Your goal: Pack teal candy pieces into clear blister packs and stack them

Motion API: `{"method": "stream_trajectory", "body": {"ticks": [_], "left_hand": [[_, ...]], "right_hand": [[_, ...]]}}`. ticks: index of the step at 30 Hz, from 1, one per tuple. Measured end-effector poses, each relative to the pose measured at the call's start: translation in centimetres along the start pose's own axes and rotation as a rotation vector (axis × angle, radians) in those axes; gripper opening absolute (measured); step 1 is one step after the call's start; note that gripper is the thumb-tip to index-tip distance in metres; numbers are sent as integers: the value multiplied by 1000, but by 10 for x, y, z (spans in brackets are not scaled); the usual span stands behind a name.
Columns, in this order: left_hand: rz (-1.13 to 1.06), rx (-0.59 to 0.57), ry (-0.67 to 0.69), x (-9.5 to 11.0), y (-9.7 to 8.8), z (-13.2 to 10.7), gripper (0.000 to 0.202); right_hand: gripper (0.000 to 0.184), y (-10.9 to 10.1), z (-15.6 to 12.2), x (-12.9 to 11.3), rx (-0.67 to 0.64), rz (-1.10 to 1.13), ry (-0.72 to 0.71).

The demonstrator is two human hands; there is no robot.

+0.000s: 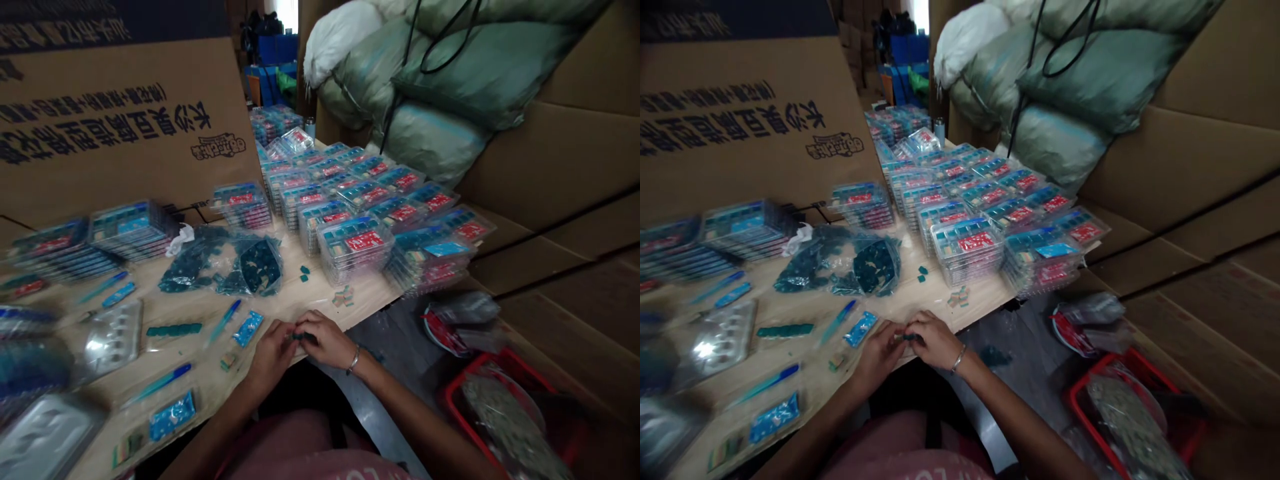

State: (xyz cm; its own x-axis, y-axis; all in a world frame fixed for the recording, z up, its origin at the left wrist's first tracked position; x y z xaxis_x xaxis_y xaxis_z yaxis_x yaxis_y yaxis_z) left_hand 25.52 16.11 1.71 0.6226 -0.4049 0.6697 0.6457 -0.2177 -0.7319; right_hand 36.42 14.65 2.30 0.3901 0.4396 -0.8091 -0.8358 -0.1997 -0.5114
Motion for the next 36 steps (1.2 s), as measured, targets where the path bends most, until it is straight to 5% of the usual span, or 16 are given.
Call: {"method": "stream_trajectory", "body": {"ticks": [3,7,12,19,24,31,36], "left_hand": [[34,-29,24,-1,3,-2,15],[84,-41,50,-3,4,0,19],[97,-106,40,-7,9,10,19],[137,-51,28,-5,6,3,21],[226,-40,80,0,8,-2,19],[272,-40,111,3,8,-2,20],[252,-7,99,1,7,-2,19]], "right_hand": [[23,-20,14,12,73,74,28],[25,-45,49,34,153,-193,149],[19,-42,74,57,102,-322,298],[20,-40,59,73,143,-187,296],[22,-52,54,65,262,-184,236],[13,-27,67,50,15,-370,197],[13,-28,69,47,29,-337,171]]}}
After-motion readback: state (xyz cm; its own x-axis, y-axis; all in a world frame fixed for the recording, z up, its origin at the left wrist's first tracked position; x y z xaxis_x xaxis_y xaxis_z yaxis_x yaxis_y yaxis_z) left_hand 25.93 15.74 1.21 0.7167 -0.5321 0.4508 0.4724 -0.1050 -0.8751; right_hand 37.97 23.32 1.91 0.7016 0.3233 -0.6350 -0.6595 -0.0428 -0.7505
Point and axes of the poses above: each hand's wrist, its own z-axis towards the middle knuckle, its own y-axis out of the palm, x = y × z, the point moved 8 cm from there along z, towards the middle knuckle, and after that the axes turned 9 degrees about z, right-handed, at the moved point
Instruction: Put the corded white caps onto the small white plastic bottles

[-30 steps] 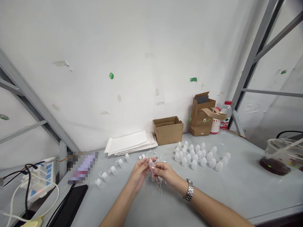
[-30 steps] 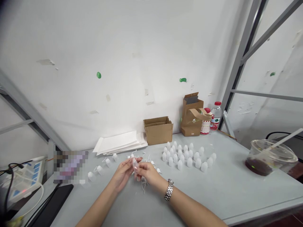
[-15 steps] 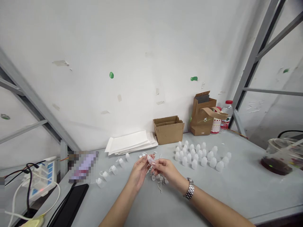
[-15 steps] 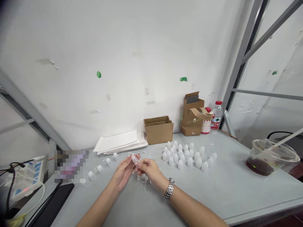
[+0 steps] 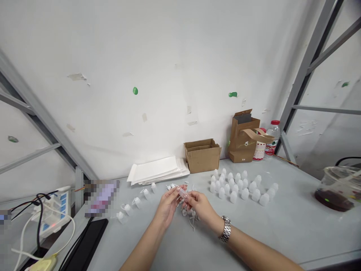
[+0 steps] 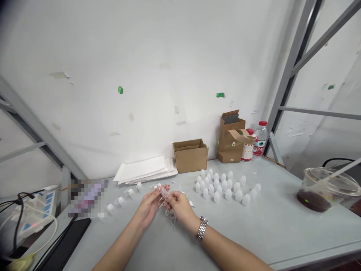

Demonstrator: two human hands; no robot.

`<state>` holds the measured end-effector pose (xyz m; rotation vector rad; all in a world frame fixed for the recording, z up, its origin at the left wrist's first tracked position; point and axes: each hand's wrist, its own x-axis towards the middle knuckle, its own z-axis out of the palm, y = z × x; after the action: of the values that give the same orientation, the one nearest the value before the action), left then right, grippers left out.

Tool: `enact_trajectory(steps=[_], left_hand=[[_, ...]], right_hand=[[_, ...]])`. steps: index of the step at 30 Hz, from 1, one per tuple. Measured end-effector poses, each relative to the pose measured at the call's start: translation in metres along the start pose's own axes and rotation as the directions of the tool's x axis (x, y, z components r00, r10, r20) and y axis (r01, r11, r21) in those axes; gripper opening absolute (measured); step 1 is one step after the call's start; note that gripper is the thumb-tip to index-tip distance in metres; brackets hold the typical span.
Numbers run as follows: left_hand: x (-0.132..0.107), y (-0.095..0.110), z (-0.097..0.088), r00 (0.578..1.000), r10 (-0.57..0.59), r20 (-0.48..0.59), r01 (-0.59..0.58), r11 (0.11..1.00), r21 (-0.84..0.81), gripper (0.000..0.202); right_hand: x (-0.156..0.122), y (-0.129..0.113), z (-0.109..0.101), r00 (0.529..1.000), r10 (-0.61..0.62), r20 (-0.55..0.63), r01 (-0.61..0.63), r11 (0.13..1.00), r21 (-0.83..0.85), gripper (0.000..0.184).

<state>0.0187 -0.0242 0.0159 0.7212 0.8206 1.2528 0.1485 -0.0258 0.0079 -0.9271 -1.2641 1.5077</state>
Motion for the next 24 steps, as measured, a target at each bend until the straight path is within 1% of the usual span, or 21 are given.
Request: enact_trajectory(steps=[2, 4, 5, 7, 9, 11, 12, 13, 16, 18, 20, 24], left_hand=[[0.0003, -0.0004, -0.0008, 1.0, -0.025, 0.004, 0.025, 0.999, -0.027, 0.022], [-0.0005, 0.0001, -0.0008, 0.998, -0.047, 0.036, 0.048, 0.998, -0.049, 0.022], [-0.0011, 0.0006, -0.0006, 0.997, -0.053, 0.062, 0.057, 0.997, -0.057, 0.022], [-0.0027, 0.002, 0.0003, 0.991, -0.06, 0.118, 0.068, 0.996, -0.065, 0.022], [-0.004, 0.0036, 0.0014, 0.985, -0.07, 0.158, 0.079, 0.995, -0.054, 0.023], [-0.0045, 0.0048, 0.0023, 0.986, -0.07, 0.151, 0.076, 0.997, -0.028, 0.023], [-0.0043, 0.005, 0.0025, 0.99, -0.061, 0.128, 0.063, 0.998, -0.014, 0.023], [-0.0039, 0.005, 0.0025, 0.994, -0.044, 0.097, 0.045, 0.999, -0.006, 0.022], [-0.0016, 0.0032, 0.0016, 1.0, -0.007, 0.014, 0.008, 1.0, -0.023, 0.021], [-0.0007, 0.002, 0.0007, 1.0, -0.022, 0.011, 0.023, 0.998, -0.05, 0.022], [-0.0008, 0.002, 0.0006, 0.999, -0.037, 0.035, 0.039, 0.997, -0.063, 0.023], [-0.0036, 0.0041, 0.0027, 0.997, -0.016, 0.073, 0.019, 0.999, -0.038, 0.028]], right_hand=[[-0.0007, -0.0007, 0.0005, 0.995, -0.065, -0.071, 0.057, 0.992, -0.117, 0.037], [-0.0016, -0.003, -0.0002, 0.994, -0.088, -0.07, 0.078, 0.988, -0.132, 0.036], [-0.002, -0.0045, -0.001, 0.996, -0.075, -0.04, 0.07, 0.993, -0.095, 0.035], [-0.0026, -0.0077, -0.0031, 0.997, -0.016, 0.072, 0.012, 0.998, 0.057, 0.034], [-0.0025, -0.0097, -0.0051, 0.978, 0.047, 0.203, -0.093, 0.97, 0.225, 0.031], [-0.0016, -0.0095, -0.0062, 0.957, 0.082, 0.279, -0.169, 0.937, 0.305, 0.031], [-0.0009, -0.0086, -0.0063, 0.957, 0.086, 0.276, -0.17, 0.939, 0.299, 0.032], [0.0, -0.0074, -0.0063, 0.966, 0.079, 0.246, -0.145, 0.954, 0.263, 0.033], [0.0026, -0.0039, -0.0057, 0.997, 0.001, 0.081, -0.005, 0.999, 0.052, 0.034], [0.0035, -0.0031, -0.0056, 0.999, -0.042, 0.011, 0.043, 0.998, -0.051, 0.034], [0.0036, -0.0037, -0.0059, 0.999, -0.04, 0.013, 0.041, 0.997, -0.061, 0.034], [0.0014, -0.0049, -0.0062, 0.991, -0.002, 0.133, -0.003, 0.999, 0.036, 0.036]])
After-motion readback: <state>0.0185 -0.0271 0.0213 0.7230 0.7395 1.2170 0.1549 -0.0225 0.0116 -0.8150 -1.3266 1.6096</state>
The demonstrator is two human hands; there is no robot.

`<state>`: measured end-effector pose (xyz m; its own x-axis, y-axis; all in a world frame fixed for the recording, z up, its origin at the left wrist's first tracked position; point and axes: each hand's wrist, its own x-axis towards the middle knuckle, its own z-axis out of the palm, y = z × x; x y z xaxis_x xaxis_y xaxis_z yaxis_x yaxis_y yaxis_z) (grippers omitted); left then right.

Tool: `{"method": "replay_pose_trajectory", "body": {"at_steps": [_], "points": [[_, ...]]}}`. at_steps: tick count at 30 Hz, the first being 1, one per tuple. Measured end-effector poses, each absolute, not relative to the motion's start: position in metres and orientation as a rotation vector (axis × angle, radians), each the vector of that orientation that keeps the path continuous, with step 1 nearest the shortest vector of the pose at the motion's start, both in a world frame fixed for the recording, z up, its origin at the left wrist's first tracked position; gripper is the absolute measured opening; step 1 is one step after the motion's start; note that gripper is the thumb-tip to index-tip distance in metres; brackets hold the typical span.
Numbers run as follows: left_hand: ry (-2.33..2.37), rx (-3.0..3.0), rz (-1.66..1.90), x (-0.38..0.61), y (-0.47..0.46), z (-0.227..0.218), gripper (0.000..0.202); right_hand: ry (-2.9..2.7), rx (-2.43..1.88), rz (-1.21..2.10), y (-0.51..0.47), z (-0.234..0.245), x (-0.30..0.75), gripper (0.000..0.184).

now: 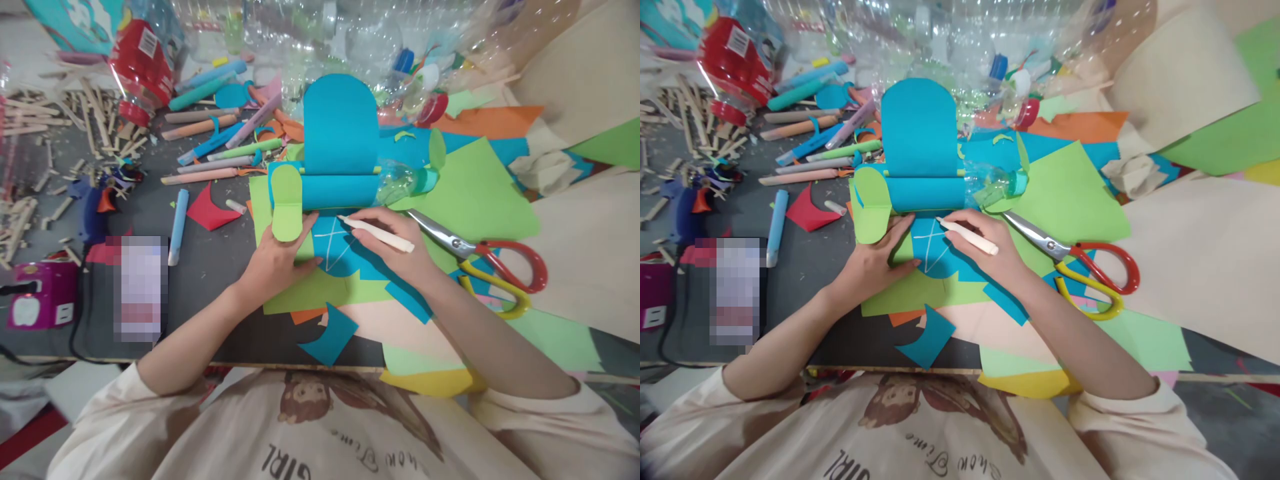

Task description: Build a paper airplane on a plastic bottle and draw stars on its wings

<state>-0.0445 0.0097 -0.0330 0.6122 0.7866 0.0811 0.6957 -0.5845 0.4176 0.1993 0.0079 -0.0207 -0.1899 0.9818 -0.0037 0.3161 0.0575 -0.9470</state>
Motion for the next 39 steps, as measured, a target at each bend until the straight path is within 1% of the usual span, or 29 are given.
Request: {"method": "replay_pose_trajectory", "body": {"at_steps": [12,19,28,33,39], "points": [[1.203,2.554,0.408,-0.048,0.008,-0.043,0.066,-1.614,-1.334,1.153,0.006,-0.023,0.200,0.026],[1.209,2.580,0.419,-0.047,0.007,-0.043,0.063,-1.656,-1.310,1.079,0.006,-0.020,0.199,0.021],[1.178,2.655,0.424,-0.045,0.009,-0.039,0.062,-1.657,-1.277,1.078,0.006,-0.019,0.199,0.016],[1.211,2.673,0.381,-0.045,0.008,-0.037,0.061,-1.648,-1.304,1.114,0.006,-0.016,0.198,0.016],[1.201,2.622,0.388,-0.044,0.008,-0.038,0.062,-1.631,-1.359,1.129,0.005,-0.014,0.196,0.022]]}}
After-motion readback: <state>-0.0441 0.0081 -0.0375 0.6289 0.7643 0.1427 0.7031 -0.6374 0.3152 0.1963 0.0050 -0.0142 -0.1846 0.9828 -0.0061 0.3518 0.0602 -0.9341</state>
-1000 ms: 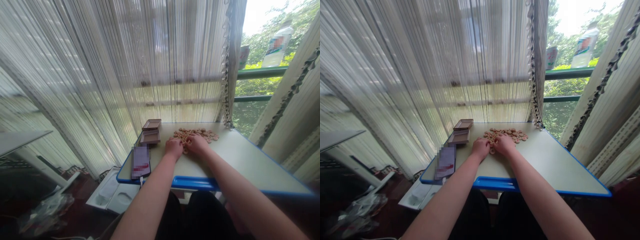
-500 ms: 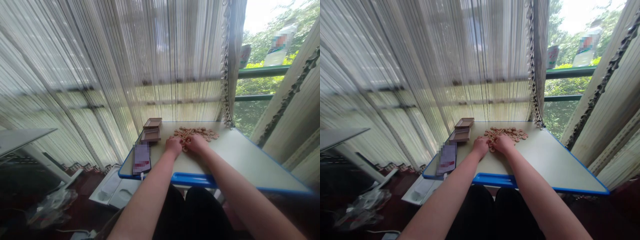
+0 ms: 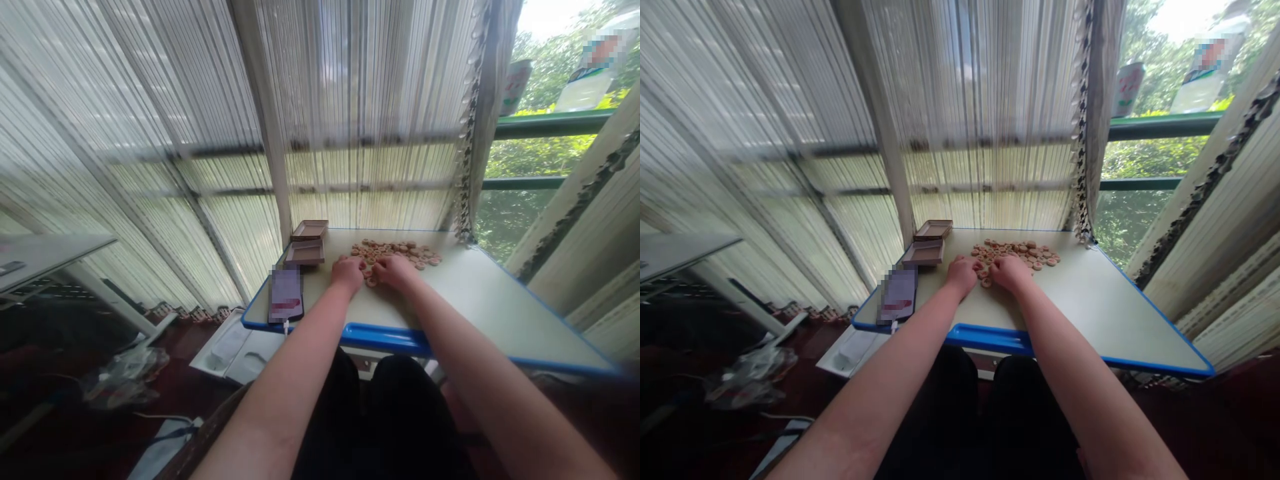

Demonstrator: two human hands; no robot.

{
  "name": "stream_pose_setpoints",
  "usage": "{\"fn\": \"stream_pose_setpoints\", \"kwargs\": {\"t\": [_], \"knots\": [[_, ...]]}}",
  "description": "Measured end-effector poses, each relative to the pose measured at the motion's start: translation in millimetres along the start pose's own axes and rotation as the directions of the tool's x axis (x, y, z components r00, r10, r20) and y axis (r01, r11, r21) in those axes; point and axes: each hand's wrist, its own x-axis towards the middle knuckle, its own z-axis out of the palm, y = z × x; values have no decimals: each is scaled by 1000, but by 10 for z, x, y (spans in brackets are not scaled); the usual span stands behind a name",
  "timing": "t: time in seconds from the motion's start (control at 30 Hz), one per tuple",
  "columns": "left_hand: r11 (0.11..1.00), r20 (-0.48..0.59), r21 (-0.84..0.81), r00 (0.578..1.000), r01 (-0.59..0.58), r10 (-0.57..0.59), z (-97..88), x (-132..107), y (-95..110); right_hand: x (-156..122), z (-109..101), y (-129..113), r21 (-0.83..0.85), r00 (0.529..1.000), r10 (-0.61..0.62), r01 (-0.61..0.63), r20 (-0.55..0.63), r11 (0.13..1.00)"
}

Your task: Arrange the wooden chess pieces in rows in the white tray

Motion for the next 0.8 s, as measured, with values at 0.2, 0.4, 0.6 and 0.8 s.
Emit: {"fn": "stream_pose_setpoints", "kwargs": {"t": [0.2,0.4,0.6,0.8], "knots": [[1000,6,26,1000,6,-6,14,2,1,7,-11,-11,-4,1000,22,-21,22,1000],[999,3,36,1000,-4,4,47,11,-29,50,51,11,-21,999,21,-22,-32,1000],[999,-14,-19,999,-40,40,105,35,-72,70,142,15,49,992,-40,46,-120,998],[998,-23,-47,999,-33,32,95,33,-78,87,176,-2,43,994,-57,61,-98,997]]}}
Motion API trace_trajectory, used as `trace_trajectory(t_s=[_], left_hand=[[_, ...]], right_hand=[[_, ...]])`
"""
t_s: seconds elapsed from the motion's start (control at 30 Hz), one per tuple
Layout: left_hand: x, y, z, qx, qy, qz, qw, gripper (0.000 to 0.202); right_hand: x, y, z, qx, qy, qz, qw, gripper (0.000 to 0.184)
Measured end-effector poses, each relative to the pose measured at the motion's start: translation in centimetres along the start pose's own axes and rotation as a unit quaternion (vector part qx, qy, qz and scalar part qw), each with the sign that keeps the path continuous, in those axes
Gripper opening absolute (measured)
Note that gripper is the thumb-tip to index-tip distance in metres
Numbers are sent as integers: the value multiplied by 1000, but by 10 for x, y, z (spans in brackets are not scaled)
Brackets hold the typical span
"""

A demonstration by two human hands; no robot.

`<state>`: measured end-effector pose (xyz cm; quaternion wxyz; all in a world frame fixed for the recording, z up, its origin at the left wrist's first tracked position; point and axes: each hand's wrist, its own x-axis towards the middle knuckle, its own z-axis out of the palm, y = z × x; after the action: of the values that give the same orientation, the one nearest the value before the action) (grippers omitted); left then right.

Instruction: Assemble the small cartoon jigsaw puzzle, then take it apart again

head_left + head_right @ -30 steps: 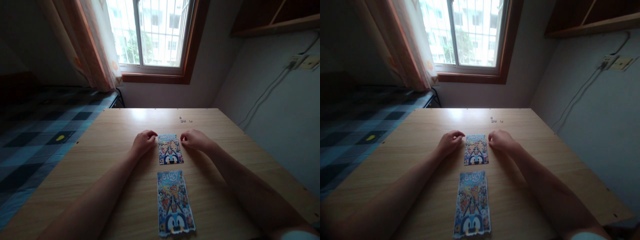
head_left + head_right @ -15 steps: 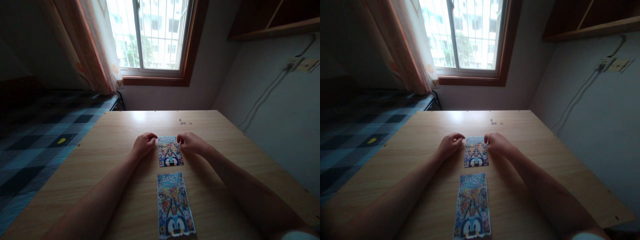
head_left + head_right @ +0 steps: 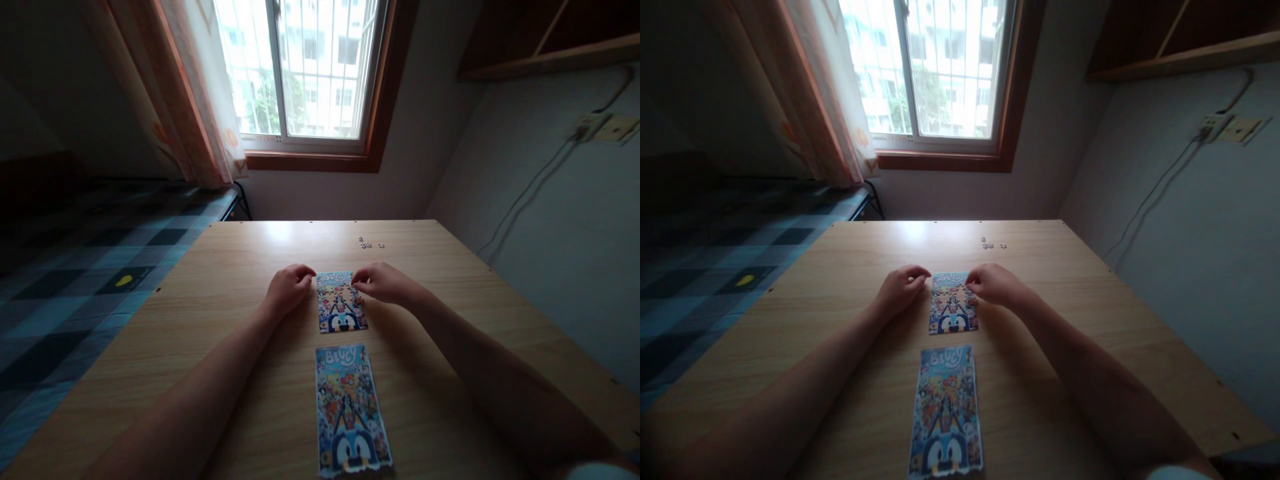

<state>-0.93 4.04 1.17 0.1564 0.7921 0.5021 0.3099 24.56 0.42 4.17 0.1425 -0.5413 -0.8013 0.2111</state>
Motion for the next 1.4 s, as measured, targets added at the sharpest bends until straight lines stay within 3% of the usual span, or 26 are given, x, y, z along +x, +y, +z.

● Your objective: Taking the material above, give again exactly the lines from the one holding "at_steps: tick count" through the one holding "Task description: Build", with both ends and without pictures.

● Written solution:
Tool: `{"method": "replay_pose_trajectory", "body": {"at_steps": [_], "points": [[_, ...]]}}`. at_steps: tick count at 30 Hz, the first being 1, one per tuple. Measured end-effector poses, each absolute, not relative to the motion's start: position in metres and orientation as a rotation vector (axis × angle, radians), each the vector of that orientation that keeps the path continuous, with step 1 nearest the shortest vector of the pose at the motion's start, both in a world frame fixed for the recording, z up, its origin at the left wrist's first tracked position; gripper is the absolute measured opening; step 1 is one step after the motion's start; note that gripper is the thumb-tip to index-tip distance in metres; brackets hold the typical span.
Numbers run as follows: left_hand: ry (-2.33..2.37), rx (-3.0..3.0), rz (-1.66..1.90), x (-0.38..0.61), y (-0.47..0.46), z (-0.227..0.218), gripper (0.000..0.202); right_hand: ry (-2.9..2.7), rx (-2.43..1.88), rz (-1.21..2.10), y (-0.51..0.47), z (-0.234..0.245), x (-0.30..0.75), gripper (0.000..0.184).

now: 

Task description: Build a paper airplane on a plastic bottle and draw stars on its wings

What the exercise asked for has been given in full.